*Records from a collection*.
++++++++

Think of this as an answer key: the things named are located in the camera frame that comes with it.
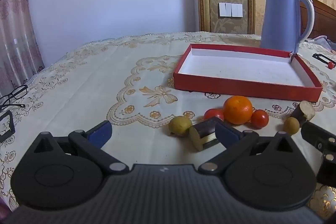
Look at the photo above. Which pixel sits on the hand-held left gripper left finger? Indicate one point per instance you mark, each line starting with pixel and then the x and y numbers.
pixel 99 133

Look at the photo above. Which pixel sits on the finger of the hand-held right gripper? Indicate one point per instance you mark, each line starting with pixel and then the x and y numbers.
pixel 315 133

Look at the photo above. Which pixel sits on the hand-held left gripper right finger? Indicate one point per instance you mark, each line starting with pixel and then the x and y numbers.
pixel 227 134

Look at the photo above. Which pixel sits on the dark sugarcane piece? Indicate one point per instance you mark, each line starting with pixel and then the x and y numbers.
pixel 203 132
pixel 304 111

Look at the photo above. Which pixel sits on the small tan longan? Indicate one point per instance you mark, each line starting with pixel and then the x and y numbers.
pixel 291 125

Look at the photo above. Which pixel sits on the red cherry tomato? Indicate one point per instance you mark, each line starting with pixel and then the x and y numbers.
pixel 260 119
pixel 212 113

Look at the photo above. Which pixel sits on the red shallow box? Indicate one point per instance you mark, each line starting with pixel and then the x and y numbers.
pixel 236 87

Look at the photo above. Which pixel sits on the small green tomato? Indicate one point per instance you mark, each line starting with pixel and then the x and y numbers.
pixel 179 125

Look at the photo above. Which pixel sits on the orange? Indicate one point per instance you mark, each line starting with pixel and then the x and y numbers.
pixel 237 109

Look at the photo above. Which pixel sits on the black rectangular holder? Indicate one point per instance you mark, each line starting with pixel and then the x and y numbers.
pixel 11 124

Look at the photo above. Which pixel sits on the crumpled grey cloth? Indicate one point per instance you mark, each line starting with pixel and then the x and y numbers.
pixel 326 43

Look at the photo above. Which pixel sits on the black eyeglasses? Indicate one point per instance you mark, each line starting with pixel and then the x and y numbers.
pixel 15 91

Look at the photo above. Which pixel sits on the wooden headboard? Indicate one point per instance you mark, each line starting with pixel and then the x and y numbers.
pixel 325 19

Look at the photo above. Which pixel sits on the blue electric kettle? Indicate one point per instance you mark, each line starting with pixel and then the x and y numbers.
pixel 278 22

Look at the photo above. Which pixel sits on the pink patterned curtain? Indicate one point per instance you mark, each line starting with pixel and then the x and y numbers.
pixel 15 16

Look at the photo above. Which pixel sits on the black frame with red ball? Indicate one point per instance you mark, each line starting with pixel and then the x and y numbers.
pixel 331 65

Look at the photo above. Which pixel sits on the white wall light switch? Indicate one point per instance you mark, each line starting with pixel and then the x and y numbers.
pixel 231 9

++++++++

*ACTIVITY*. Give back, word for word, the lines from the one with "Look at the photo above. Which pixel sits on the pink" through the last line of the entries, both included, and no other line.

*ANSWER FOR THE TASK*.
Look at the photo above. Which pixel sits on the pink patterned curtain? Indicate one point per instance you mark, each line starting with pixel and then the x and y numbers.
pixel 15 16

Look at the photo above. Which pixel sits on the black frame with red ball? Indicate one point per instance you mark, each line starting with pixel and then the x and y numbers.
pixel 331 65

Look at the photo above. Which pixel sits on the white wall light switch? Indicate one point per instance you mark, each line starting with pixel and then the x and y numbers.
pixel 231 9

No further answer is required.